This is somewhat controversial thing, but I have made a decision:
identifiers should be normalized to fold visual ambiguity, and the
normalization form should be NFKC.
1. Compatibility decomposition is favored over canonical one because
it provides useful folding for letter ligatures, fullwidth forms,
certain CJK ideographs, etc.
2. Compatibility decomposition is favored over canonical one because
it provides more protection from visual spoofing.
3. Standard Unicode transformation should be favored over anything
ad-hoc because it's predictable and more mature.
4. Normalization is a compromise between freedom of expression and
ease of implementation. Source code is not prose, there are rules.
Here are some references to other languages:
SRFI 52: http://srfi-email.schemers.org/srfi-52/
Unfortunately, there aren't very many precedents and open discussions
about Unicode usage in programming languages, especially in languages
with very permissive identifier syntax (like Scheme).
Aside from identifiers there are more places where Unicode can be used:
* Characters are not normalized, not even to NFC. This may have been
useful, for example, to recompose combining marks, but unfortunately
NFC may do more transformations than that, so it is no go. We preserve
the exact Unicode character.
* Character names, on the other hand, are case-sensitive identifiers,
so they are normalized as such.
* Strings and escaped identifiers are left untouched in order to preserve
the exact spelling as in the source code.

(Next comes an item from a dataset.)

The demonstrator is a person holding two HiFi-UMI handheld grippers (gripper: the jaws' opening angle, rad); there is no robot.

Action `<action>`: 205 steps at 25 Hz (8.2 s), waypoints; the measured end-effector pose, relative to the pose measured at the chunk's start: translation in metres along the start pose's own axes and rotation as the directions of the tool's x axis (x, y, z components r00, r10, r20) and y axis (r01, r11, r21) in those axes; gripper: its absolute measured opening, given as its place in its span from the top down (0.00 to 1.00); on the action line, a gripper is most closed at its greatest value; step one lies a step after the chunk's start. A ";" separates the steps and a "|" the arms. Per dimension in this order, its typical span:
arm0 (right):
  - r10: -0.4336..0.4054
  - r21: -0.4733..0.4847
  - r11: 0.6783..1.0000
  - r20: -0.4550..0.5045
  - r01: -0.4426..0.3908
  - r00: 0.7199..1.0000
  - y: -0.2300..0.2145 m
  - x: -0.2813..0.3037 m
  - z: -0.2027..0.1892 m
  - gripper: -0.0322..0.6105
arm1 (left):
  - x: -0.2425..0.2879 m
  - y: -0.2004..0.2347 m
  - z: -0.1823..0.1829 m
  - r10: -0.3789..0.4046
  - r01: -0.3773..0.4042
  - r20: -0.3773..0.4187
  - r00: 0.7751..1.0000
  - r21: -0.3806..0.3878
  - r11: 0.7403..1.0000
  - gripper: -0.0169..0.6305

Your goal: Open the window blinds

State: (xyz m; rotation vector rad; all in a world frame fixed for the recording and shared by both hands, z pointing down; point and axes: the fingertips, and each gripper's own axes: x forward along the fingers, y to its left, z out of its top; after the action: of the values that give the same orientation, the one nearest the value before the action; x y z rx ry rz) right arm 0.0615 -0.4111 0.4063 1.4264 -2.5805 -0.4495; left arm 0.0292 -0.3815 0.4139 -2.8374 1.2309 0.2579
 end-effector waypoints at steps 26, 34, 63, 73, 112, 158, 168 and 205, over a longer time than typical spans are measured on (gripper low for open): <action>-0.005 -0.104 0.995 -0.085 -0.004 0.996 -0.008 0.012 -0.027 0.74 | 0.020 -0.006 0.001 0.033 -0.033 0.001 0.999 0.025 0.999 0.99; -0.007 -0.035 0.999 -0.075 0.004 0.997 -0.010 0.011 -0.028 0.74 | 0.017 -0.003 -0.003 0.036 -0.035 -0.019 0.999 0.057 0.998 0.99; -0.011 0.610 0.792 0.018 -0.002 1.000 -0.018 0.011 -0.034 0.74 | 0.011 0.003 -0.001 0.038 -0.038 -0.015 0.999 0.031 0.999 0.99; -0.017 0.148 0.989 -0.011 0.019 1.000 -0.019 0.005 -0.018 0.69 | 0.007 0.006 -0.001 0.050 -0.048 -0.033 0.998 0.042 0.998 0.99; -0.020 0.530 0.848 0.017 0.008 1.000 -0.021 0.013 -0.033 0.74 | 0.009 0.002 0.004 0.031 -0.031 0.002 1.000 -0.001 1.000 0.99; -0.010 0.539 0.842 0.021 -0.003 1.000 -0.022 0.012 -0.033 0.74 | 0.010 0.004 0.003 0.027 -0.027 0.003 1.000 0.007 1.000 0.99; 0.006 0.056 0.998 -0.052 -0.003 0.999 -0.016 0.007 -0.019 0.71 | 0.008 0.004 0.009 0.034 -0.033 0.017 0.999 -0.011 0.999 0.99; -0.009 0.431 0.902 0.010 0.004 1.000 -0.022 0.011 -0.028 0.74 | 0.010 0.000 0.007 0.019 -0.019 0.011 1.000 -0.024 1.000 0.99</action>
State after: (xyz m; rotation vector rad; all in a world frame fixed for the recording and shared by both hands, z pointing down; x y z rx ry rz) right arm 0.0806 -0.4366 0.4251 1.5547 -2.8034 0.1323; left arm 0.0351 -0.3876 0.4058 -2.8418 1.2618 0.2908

* Directives are case-insensitive identifiers and are normalized as such.
* Numbers should be composed from ASCII only so they are not normalized.
Sometimes this produces weird parses because characters that look like
signs are not treated as such. However, these characters are invalid in
numbers, so it's somewhat justified.
* Peculiar identifiers are shit. I'm sorry. Because of NFKC is is possible
to write a plain, unescaped identifier that will parse as a number after
going through NFKC. It may even look exactly like a number without being
one. There is not much we can do about this, so we produce a warning
just in case.
* Datum labels are mostly numbers, so they are not normalized as well.
Note that sometimes they can be treated as numbers with invalid prefix.
* Comments are ignored.
* Delimiters should be ASCII-only. No discussion on this. Unicode has
various fancy whitespaces and line separators, but this is source
code, not a rich text document in a word processor.
Also, currently case-folding is performed only for ASCII range.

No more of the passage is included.